* Task: Omit the images. Copy each entry word for word.

* Provided data:
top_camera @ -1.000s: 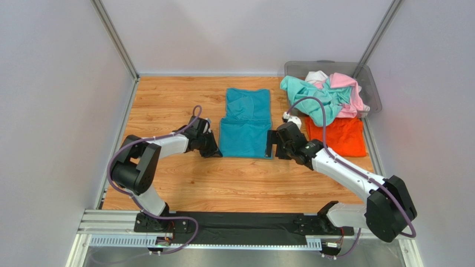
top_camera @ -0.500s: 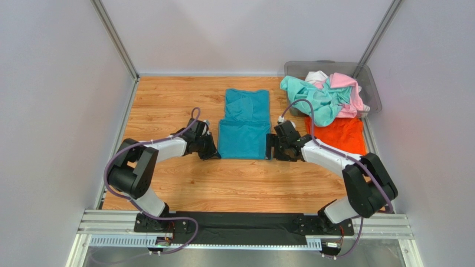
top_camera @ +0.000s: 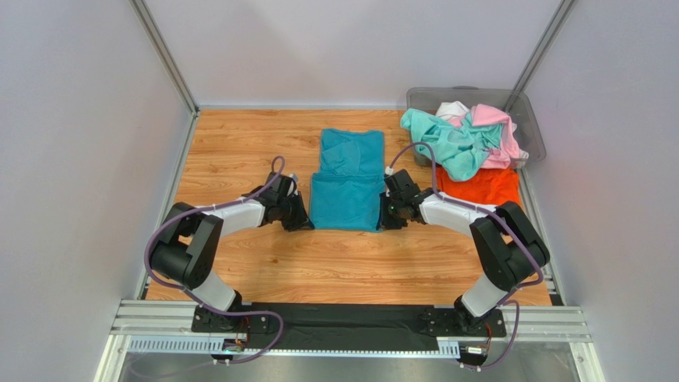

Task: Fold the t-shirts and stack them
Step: Fold the tshirt

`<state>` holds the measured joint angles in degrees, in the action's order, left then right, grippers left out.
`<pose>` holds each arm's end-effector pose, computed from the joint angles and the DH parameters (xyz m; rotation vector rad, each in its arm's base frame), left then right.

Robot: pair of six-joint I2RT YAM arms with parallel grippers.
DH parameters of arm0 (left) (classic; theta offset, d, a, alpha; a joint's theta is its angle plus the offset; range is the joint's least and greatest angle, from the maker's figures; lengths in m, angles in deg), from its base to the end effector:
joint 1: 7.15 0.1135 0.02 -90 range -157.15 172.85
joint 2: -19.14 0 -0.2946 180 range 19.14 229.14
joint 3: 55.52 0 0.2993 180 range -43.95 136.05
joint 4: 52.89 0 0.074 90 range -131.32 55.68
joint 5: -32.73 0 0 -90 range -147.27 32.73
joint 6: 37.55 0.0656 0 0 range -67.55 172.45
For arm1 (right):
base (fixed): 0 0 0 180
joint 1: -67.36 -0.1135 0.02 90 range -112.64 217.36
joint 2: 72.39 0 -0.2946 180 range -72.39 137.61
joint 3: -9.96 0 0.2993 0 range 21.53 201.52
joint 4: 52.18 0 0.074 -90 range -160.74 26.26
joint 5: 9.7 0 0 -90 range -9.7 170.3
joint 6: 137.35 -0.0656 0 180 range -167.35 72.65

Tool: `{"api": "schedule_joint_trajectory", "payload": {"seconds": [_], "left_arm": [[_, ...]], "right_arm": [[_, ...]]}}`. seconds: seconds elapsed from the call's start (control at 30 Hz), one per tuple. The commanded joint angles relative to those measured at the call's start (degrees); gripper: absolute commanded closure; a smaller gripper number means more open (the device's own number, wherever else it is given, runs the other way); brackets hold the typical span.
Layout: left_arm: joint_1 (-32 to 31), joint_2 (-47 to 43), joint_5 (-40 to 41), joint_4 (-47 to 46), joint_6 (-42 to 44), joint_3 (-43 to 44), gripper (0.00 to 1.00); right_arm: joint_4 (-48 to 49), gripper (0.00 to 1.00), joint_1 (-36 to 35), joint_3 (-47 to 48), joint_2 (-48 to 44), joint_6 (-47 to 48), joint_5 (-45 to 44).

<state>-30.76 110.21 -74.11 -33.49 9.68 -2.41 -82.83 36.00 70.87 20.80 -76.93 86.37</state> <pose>0.2996 -0.1517 0.1088 -0.3363 2.7005 -0.7726 0.2976 0.1895 0.1238 -0.0778 2.7496 0.4614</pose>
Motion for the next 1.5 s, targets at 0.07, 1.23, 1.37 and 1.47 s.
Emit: {"api": "schedule_joint_trajectory", "payload": {"seconds": [0.07,1.23,1.37,1.47], "left_arm": [[0.0,-3.9,4.4,4.6,1.4,-3.3,1.00],[-5.4,-59.5,16.8,33.7,-1.4,1.5,1.00],[-5.4,-55.0,16.8,29.0,-1.1,2.1,1.00],[-5.4,-51.1,18.8,24.5,-0.7,2.4,1.00]], "right_arm": [[-0.5,0.94,-1.3,-0.9,-2.6,-0.9,4.1],[-13.4,1.00,-20.6,-4.6,-41.3,-17.2,24.4],[-13.5,1.00,-14.9,-5.2,-41.9,-14.7,25.0],[-12.5,1.00,-10.0,-5.1,-42.3,-12.8,25.0]]}}
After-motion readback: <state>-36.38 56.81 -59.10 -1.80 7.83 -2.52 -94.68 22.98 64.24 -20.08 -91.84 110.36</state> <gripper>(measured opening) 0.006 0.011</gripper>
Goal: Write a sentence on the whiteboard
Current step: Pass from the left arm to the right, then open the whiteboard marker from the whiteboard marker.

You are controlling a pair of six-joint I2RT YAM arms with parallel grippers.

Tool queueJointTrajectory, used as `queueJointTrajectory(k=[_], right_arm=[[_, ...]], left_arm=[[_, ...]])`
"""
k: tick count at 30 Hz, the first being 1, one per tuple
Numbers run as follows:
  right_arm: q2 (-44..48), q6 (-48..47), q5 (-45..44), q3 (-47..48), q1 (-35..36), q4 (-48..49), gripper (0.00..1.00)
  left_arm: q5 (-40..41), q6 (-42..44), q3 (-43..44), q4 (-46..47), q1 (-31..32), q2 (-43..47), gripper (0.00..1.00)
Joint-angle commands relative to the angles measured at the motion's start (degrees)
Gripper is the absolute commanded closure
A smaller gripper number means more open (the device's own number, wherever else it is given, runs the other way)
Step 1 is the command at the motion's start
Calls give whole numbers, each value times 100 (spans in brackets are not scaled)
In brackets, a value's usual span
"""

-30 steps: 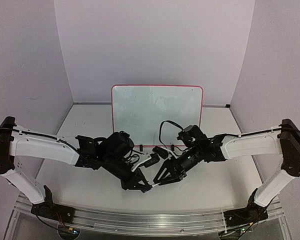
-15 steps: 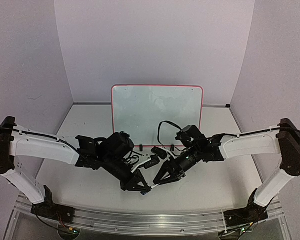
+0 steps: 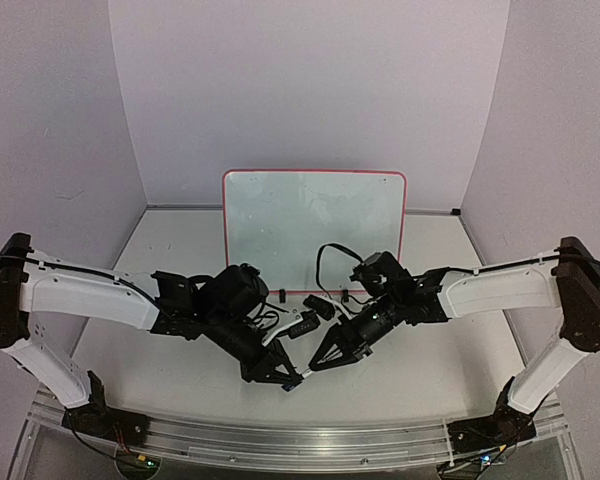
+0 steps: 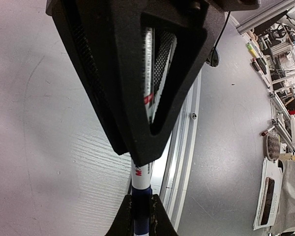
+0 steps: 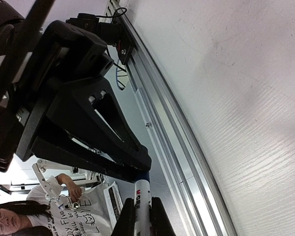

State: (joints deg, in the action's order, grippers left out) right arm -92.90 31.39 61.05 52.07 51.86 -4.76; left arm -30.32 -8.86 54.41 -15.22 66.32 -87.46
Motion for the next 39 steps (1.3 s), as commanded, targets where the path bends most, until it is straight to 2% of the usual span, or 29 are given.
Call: queueJointTrajectory(k=[1,2,3,6,8,9,13,15,19,24,26,31,39], right_arm=[[-4,-150,-11,136,105,-28,100],[52,-158,-148,136,104,-26,100],[139,-159,-377,139,98,-24,100],[409,-130,-1141,152,87,-3,100],[628,-71,-1586,154,65,66,100],[739,-33,-1838,163,50,90,100],[1247,167,-2578,223,22,361,100],[1461,278,-2740,212,26,627,100],[1725,420,-2653,246,26,1053,100],[1773,576,-2349,324,26,1511,100],[1776,682,-2257,294,26,1789,100],[1754,1069,-2030,154,26,2436,100],[1754,1234,-1957,42,26,2628,100]], left_arm=[[339,11,292,53,-102,0,100],[456,-35,279,75,-133,35,99],[589,-101,243,160,-161,110,93],[924,-442,29,525,-320,444,59],[1123,-771,-184,940,-473,745,41],[1213,-948,-305,1219,-545,907,35],[1353,-1865,-662,2086,-852,1355,21],[1335,-2284,-900,2552,-940,1565,18],[1115,-3007,-1249,3340,-1125,1870,14],[272,-3384,-1230,3818,-1231,1860,11],[85,-3556,-1298,4182,-1243,1882,11],[-128,-3852,-1324,4368,-1255,1864,13],[-307,-4141,-1443,4743,-1254,1841,56]])
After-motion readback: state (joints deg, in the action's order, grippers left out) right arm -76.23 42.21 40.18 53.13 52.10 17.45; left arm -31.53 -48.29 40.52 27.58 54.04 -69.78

* Reply to the task:
top_camera @ -1.000s: 
top_camera @ -0.500s: 
top_camera @ +0.000s: 

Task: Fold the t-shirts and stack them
Step: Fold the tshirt

`<state>` holds the measured joint angles in degrees, in the action's order, left then right, grippers left out.
`<pose>` holds each arm's end-effector pose, computed from the joint angles and the DH parameters (xyz m; rotation vector rad, each in its arm's base frame), left then right.

Robot: pair of six-joint I2RT YAM arms with parallel grippers.
DH parameters of arm0 (left) (classic; theta offset, d, a, alpha; a joint's theta is its angle plus the offset; range is the joint's least and greatest angle, from the maker's figures; lengths in m, angles in deg), from its base to the end effector:
joint 1: 7.15 0.1135 0.02 -90 range -157.15 172.85
joint 2: -19.14 0 -0.2946 180 range 19.14 229.14
joint 3: 55.52 0 0.2993 180 range -43.95 136.05
joint 4: 52.89 0 0.074 90 range -131.32 55.68
joint 5: -32.73 0 0 -90 range -147.27 32.73
joint 6: 37.55 0.0656 0 0 range -67.55 172.45
For arm1 (right):
base (fixed): 0 0 0 180
joint 1: -67.36 -0.1135 0.02 90 range -112.64 217.36
joint 2: 72.39 0 -0.2946 180 range -72.39 137.61
joint 3: -9.96 0 0.2993 0 range 21.53 201.52
joint 4: 52.18 0 0.074 -90 range -160.74 26.26
joint 5: 9.7 0 0 -90 range -9.7 170.3
joint 6: 137.35 -0.0656 0 180 range -167.35 72.65

Tool: `{"api": "schedule_joint_trajectory", "payload": {"seconds": [_], "left_arm": [[_, ...]], "right_arm": [[_, ...]]}}`. seconds: seconds elapsed from the call's start (control at 30 Hz), one per tuple. The commanded joint angles relative to those measured at the call's start (degrees); gripper: absolute commanded closure; a smaller gripper number means more open (the device's own number, wherever else it is given, runs the other way); brackets hold the typical span.
Layout: left_arm: joint_1 (-32 to 31), joint_2 (-47 to 43), joint_5 (-40 to 41), joint_4 (-47 to 46), joint_6 (-42 to 44), joint_3 (-43 to 44), gripper (0.00 to 1.00); right_arm: joint_4 (-48 to 49), gripper (0.00 to 1.00), joint_1 (-36 to 35), joint_3 (-47 to 48), joint_2 (-48 to 44), joint_6 (-47 to 48), joint_5 (-45 to 44).

<state>-30.76 110.21 -74.11 -33.49 9.68 -2.41 -82.83 36.00 70.87 20.80 -76.93 86.37</state> <pose>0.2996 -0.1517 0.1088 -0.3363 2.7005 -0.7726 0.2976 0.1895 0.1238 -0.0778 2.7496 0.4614</pose>
Motion for the next 1.5 s, targets at 0.07, 1.23, 1.37 and 1.47 s.
Emit: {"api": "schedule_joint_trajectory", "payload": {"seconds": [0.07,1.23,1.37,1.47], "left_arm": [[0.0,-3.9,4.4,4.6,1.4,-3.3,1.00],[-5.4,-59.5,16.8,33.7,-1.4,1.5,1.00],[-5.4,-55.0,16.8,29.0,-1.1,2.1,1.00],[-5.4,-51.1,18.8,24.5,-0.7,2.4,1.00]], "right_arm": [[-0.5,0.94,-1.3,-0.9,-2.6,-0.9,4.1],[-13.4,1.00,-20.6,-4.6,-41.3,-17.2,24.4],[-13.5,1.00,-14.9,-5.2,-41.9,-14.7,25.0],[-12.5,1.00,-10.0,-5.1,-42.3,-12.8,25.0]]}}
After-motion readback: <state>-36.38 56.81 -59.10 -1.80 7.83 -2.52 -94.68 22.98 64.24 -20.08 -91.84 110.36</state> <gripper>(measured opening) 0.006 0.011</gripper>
Goal: Write a sentence on the whiteboard
Current step: Pass from the left arm to the right, then open the whiteboard marker from the whiteboard marker.

You are controlling a pair of six-joint I2RT YAM arms with parallel grippers.

Tool queueJointTrajectory, used as `queueJointTrajectory(k=[_], right_arm=[[_, ...]], left_arm=[[_, ...]])`
"""
k: tick count at 30 Hz, the first being 1, one per tuple
Numbers run as follows:
  right_arm: q2 (-44..48), q6 (-48..47), q5 (-45..44), q3 (-47..48), q1 (-35..36), q4 (-48..49), gripper (0.00..1.00)
  left_arm: q5 (-40..41), q6 (-42..44), q3 (-43..44), q4 (-46..47), q1 (-31..32), q2 (-43..47), gripper (0.00..1.00)
Joint-angle commands relative to the angles measured at the motion's start (degrees)
Gripper is the absolute commanded closure
A smaller gripper number means more open (the device's own number, wherever else it is given, runs the other way)
Step 1 is the command at the motion's start
Calls give whole numbers, each value times 100 (spans in brackets are not scaled)
In brackets, a value's usual span
"""

-30 steps: 
-15 steps: 
+0 steps: 
+0 steps: 
+0 steps: 

State: (joints deg, in the action's order, grippers left out) right arm -92.90 31.39 61.05 52.07 51.86 -4.76; left arm -30.32 -8.86 54.41 -15.22 66.32 -87.46
Motion for the next 39 steps (1.3 s), as commanded, targets where the path bends most, until it is straight to 2% of the usual span, or 29 are given.
Call: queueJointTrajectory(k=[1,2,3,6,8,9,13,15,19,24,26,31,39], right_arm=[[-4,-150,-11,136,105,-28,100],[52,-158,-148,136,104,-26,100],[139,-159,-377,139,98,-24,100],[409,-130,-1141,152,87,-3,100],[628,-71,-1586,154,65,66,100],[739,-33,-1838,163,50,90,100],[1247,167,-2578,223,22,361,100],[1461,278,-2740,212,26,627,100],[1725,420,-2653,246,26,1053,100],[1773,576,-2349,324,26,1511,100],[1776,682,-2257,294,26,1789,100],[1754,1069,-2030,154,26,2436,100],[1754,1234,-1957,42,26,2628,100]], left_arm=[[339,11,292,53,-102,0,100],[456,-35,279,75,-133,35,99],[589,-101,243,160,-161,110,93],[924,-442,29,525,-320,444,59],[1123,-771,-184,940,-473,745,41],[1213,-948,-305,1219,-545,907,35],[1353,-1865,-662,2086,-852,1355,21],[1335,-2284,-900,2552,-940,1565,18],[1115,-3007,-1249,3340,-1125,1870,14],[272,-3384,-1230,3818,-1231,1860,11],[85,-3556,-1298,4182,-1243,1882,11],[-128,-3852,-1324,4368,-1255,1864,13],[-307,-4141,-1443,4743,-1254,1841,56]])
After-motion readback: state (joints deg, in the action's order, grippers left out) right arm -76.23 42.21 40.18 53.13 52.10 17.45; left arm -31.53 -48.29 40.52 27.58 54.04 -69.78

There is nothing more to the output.